▶ _WORK INSTRUCTION_:
Return a verbatim reproduction of each line, starting at the line with "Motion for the" and ending at the last line of the listing below.

- Opening Delimiter -

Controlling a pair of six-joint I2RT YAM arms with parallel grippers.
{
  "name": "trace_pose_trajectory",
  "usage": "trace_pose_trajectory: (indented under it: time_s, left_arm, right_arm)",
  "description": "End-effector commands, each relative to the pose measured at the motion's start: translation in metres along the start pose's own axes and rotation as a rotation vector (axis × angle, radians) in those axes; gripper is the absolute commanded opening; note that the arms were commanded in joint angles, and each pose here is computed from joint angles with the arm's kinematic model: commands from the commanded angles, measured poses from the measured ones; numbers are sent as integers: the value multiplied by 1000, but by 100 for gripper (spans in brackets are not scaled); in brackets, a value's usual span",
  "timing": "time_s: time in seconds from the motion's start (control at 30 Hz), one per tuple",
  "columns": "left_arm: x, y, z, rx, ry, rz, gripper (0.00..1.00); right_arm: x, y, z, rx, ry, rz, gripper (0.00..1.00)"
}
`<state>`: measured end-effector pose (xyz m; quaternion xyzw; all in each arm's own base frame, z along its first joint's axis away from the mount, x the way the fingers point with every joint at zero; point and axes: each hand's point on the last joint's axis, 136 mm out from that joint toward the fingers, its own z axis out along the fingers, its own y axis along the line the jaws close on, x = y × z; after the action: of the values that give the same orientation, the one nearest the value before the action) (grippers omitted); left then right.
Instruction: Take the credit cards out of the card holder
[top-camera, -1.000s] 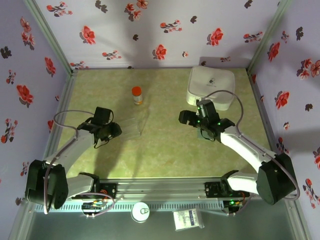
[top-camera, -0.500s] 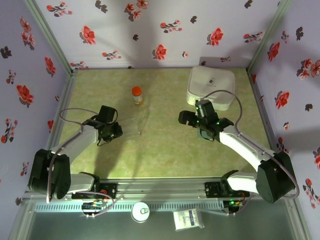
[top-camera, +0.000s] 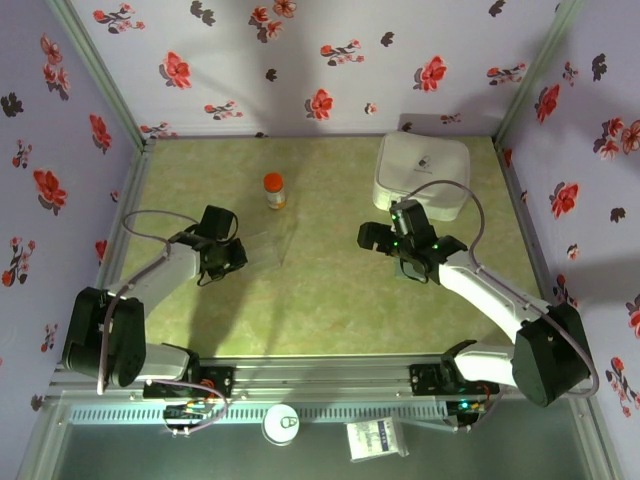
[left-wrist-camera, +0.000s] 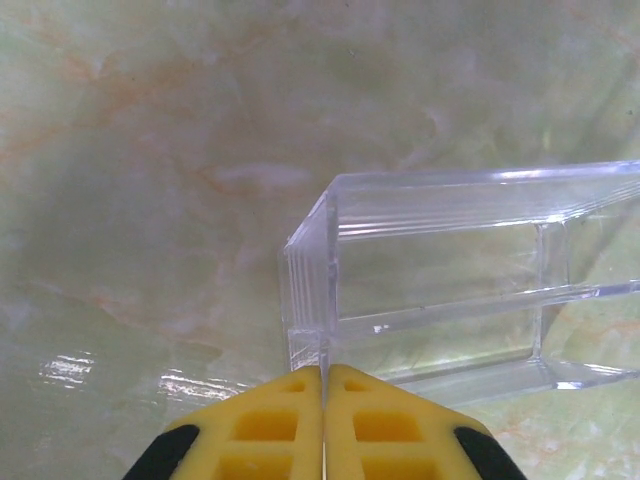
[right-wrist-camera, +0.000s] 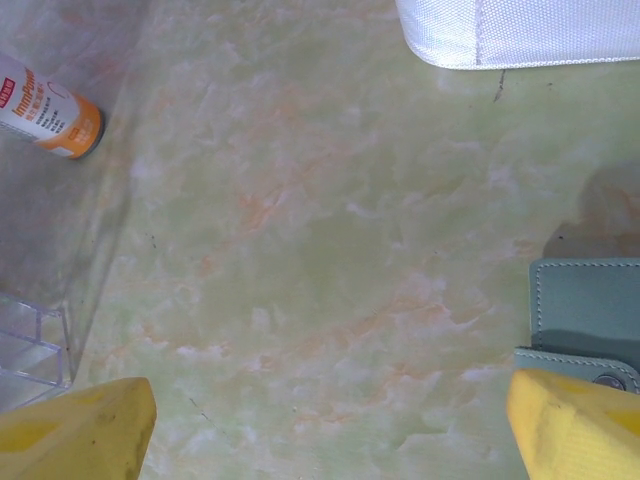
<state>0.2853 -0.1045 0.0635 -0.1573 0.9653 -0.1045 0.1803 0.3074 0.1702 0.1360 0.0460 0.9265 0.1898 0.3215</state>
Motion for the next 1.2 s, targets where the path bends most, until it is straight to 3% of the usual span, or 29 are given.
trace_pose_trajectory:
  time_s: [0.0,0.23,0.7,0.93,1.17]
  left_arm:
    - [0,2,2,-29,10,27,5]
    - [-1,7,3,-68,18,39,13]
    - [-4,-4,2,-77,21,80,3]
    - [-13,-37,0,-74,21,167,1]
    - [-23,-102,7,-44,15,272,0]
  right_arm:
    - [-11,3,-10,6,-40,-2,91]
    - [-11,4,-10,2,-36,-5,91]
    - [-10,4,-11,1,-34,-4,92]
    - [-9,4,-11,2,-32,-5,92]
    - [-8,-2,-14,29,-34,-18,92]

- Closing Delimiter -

▶ _FINAL ANSWER_:
Motion for the next 1.2 s, targets where the path bends most, until it is straight to 3% of the usual span, or 29 are given.
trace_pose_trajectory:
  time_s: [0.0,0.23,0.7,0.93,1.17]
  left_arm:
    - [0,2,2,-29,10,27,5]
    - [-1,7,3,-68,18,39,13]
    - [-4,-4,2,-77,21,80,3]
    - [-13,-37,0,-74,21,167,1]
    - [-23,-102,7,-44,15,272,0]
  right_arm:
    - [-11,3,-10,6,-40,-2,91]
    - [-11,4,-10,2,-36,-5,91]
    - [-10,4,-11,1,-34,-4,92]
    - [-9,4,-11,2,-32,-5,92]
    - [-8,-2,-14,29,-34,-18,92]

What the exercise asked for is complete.